Chiquesperto: – Não só sei, como tenho poder sobre o fogo.
Crente: – …poder???
Chiquesperto: – Sim, Crente. Poder. Eu posso, se quiser, fazer desaparecer este fogo. (Abro parêntesis para esclarecer que se tratava de uma fogueira minúscula, posso dizer “ridícula”).
Crente: – Calma aí, pá. Isso não é assim tão fácil. Se a gente se chegar muito para perto, isso queima. Eu não sabia o que era, pus a mão e levei com uma queimadura de segundo grau. Não estou a ver tu a destruíres isso, desculpa lá.
Sem mais uma palavra, o Chiquesperto aproximou-se da escanifrada fogueira, desapertou a braguilha ou o que fazia as vezes disso e, de costas voltadas para o crente, como se estivesse numa missa das antigas, aliviou a bexiga, apagando o mirrado lume.

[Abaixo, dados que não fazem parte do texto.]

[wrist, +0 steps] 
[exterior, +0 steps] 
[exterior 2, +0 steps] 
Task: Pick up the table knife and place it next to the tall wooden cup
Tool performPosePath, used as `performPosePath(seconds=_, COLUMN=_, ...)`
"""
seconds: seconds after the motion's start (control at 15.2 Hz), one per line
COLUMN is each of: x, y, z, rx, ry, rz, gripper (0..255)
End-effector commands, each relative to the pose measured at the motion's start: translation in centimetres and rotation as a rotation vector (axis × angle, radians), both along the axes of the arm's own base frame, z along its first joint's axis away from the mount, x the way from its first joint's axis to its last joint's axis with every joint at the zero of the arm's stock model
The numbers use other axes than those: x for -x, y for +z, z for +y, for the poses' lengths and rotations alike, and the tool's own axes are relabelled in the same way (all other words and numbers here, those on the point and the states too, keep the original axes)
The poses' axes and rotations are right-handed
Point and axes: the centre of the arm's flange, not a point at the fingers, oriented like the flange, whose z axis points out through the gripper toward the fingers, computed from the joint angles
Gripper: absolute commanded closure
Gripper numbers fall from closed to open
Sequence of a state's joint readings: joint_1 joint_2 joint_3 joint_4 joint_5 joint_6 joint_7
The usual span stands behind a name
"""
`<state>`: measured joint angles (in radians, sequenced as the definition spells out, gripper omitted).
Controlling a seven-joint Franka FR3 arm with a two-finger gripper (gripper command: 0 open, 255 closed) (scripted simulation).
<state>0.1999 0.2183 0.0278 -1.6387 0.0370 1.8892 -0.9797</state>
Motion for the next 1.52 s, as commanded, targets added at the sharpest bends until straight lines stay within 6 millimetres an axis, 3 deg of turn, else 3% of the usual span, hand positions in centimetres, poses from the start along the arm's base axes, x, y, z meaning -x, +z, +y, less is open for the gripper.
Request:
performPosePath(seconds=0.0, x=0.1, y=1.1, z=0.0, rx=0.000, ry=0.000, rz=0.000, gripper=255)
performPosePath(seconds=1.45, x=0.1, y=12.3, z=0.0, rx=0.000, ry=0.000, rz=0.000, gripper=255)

Chiquesperto: – “Voilá”. Como vês, homem de pouca fé, eu sou o maior! Não sei por que duvidas (milhões de anos mais tarde, esta história viria a ser plagiada por um tal S. Tomé). E vou dizer-te mais: se quiseres ter fogo na tua caverna, para assares batatas ou estrelar ovos, tens de pagar o dízimo. E quando deixares de o pagar irei a tua casa e apagarei o fogo.
Claro que a notícia se espalhou rapidamente. Havia um Australopiteco capaz de dominar o fogo. Os Australopitecos imediatamente se reuniram e decidiram que o Chiquesperto os guiaria na senda da vida. Tudo o que ele mandasse fazer, teria de ser cumprido à letra. Incluindo o pagamento do dízimo.
Estava encontrado o primeiro Sacerdote – e os primeiros crentes.